Thursday, June 25, 2009

Quiet

Right now I am sitting all alone, locked into my office at that place I work. It is beautiful and totally quiet, for the first time today. I am reminded again how much I love this job. I love that I am sitting here and it is quiet and cool and the sun is setting over the river behind me and there is work to be done but none of it weighs heavy on me and makes me sad or angry or feel like I can't breathe.

I am sitting here now and in just a little bit I will get up and walk out and meet my husband. We will drive home and maybe stop at that little stand and buy an ice cream cone and we will go in the backyard and walk barefoot and look at my rose bush. We will make dinner and watch a bad tv show and go to bed early and read books and kiss and sleep and dream.

Nothing is ever perfect. But this is pretty damn good.

Wednesday, June 24, 2009

Home

I've been thinking a lot about home lately, spurred not only by my current situation but by those around me. About what it means to be home, to feel at home, to go home. I seem to be surrounded by this theme right now in my life, so I figure the universe might be trying to tell me something.

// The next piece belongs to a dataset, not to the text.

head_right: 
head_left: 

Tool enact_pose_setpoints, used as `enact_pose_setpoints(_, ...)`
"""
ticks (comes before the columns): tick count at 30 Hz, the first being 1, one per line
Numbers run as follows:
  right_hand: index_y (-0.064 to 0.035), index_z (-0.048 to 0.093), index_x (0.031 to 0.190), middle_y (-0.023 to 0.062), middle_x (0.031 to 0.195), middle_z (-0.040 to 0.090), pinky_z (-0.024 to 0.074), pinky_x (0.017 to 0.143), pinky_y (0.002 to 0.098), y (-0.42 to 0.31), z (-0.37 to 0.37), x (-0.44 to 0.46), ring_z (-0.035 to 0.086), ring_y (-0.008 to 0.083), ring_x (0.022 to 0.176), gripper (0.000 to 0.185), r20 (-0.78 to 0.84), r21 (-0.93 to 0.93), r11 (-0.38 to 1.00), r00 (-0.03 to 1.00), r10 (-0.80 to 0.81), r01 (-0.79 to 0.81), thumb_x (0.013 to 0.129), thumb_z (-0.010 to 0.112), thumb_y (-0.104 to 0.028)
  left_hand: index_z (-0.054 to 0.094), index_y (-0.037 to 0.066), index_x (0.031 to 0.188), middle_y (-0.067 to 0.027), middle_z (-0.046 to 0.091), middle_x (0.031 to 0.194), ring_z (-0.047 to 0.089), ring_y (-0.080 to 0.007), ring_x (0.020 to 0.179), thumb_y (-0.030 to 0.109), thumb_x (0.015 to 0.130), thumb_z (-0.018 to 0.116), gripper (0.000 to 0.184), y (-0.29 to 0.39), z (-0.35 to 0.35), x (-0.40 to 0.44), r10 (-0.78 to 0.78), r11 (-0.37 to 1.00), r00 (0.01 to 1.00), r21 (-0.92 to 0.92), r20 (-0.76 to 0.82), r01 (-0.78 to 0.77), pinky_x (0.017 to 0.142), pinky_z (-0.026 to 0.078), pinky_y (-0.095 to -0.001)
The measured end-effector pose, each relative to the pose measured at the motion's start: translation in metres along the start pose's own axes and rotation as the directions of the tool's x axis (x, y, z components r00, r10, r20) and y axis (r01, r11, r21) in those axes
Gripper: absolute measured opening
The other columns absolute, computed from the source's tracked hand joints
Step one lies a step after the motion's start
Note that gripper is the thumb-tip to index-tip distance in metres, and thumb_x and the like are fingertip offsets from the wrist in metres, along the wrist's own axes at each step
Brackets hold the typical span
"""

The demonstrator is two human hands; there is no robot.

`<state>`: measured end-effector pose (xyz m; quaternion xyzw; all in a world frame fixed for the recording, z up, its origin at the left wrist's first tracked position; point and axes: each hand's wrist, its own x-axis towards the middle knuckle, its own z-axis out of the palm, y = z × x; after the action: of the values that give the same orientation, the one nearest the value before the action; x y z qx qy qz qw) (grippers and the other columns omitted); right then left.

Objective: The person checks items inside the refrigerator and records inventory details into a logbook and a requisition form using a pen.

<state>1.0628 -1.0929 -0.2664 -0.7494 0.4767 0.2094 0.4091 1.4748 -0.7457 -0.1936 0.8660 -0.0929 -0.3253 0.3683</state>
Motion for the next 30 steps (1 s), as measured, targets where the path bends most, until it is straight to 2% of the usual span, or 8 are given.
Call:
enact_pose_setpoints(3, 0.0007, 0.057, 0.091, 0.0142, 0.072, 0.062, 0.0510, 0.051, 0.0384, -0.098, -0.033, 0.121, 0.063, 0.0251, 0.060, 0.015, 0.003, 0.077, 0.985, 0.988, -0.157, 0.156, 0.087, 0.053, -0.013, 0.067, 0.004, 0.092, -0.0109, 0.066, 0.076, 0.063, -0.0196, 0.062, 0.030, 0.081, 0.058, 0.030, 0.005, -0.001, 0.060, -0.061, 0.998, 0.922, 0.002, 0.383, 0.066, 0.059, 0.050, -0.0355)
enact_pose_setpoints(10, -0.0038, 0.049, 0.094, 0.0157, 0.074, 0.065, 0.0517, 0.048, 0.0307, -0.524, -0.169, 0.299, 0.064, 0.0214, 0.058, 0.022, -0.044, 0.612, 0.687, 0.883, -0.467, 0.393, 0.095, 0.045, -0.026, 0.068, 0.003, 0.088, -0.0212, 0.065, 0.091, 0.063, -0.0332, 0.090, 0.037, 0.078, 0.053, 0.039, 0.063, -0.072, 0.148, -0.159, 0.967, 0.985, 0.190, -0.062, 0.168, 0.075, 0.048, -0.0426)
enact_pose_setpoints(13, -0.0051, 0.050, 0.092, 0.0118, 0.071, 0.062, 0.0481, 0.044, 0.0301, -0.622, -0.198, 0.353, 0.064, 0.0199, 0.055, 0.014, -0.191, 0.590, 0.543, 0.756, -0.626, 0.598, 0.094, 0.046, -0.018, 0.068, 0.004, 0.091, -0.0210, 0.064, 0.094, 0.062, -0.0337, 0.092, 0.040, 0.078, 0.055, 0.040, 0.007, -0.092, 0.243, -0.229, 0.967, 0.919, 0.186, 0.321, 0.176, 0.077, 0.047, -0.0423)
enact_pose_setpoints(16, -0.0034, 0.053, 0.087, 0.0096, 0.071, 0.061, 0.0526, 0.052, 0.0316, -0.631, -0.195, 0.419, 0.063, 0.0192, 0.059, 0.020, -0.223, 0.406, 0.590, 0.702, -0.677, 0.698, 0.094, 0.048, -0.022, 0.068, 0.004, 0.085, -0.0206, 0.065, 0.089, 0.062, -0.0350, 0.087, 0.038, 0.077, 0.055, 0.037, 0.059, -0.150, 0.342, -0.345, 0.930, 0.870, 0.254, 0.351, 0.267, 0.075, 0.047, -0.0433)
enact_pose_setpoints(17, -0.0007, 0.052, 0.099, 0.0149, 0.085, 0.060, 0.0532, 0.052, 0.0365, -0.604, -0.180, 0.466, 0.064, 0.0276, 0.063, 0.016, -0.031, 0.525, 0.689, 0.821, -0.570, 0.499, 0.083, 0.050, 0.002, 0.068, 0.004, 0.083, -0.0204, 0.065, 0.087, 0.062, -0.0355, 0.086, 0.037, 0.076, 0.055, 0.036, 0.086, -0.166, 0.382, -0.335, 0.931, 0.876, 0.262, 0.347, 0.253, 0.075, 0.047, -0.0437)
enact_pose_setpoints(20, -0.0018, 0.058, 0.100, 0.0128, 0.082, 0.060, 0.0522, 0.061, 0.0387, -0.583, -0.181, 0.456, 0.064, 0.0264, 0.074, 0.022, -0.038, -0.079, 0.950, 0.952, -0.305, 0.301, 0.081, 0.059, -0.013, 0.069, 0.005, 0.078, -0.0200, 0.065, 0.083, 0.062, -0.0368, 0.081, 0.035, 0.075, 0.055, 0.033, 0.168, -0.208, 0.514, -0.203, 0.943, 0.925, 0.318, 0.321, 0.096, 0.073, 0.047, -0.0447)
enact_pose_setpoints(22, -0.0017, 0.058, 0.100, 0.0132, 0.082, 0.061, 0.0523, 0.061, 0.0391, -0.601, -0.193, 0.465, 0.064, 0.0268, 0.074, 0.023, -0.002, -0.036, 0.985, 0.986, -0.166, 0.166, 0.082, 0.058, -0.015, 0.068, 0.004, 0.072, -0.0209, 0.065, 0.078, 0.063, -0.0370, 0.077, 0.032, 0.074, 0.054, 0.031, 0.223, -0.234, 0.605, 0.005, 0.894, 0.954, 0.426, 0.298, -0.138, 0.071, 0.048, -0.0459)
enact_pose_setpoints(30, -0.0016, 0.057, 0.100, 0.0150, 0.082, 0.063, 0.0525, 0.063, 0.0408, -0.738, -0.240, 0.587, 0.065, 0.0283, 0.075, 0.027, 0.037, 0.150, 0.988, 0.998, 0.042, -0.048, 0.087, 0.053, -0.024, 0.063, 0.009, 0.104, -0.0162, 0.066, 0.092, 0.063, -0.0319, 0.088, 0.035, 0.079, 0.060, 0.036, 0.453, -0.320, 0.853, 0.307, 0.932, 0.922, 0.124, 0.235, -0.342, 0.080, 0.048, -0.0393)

Right now, home is a strange place. Home is someone elses home, that they feel fiercely protective of and that they aren't sure they want me to be too comfortable in. Home is my husbands home, where he has a place all to himself (his music studio). I don't have that space. My space is borrowed. My things are in storage. I have my clothes, my sheets, my mattress-- everything else is not mine.

So what defines home then? I don't want home to be my things, because that sounds sad and shallow, but the architecture of a place, the things you see and touch each day make up such a large part of not only what feels like home, but who you are at home-- that I can't divorce myself of them and not feel a little empty. It is only my blankets, my art, my dishes in that storage unit in Enosburg Falls. I am more than my blankets and art. But then again, they help define who I am. I am a person who owns some awesome art. I am a person who loves to cook and has beautiful dishes to do so with. I am a person who delights in blankets. I imagine that when we move, it will be like Christmas as we unpack, all the beautiful things that I've lived without for months.

So, if home is not the things you love, it is (as one might have hoped) the people; and home is not the space you need (that I need so dearly); then how does one feel at home when there is no home to be had? I've been disappearing, finding space inside the pages of books. I've been sitting in a hammock and borrowing the backyard for a bit. I've been daydreaming in the car. And I've been waiting for a space to call my own. It's not working out so far.

And finally, what does it mean to go home? When we lived in Massachusetts, I was always so torn. I loved to visit Vermont and NY, to see family and relax in a way I couldn't in MA. I would sigh as we left, winding our way down I89 and wish we lived here. I would pine for dinners with family, for mountains and lakes and fresh air and stars. And then I would get home, to our cramped apartment and our cats and our late nights and pizza boxes. How I miss those late nights, that cramped apartment. Now, we have come home, and I miss where we were. I pine.

The toughest part about this is not knowing exactly what I miss. I do not miss the commute, the expense, the job, the community, the messy apartment. But I find myself pining for my kitchen counters (because they were mine?), for my late night with my husband (because we were alone, or because we were there?), for a life that is now gone. And the most upsetting thing about all of this is that I feel homeless, cast out into the world with no place of my own. I never would have thought I would feel this way, so angry and caught up in something that seems so insignificant in the grand scheme of things. But I do.

I want to go home. I just need to figure out where that is.

The good news is, I am positively certain of one thing. Wherever home is, be it in Vermont or someplace entirely different- I know that the only way I'll ever feel at home is if John is there with me. So, I guess this isn't all bad, after all.